Whenever talk-radio and cable-news hosts are accused of rousing the rabble with incendiary, sloppily sourced rants, the hosts usually retreat to the same pat defenses: “I’m just an entertainer,” or “I’m just trying to get people talking.” In the avant-horror film Pontypool, Stephen McHattie plays a radio jock squarely in the pot-stirrer mold. Recently drummed out of yet another major market, McHattie is stuck in the small Ontario town of Pontypool, where he’s reduced to taking potshots at local law enforcement between weather reports. Then one morning, he winds up at the center of a public crisis. Reports flood into the station of people rioting in the streets of Pontypool, babbling like loons. Some sort of virus is spreading rapidly through the populace, and the carrier of the bug appears to be language itself. And just by talking about the problem on the air, McHattie may be making it worse.

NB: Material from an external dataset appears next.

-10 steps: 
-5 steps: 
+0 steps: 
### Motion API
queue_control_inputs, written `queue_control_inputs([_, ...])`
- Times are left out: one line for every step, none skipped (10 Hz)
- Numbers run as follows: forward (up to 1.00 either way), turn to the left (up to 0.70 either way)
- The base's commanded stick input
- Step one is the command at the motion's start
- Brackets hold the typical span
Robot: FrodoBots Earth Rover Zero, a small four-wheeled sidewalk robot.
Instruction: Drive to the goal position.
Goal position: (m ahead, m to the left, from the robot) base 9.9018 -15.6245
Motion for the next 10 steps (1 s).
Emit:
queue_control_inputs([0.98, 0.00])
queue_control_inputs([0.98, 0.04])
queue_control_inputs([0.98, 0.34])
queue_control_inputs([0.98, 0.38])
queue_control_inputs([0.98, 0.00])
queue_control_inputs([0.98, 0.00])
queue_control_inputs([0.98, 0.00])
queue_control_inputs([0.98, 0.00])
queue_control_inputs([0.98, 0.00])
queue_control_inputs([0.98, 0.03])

Pontypool is reasonably effective as a zombie story. Veteran Can-indie director Bruce McDonald stages nearly all the action at the radio station—more than half the film takes place in a cramped sound booth—yet he’s able to suggest the crisis outside with sound design alone, and to build suspense even when the characters are taking precautions by staying silent or chattering in pidgin versions of foreign languages, which are immune from the virus. Primarily though, the film works as a tour de force for McHattie—a veteran character actor making the most of his character’s long, fluid monologues—and as a sly commentary on journalistic responsibility. At first, McHattie seems to enjoy anchoring a broadcast that’s drawing international attention, but throughout, his conscientious producer Lisa Houle pesters him about whether it’s really appropriate for him to be goosing the drama, as when he urges the station’s field reporter to get closer to the monsters. There’s a lot of subtext in Pontypool (and some of it isn’t so “sub”) about how meaningless conversation can be a kind of plague. Yet the greater evil may be the words that sound meaningful, but are really just diverting. Those can do real damage.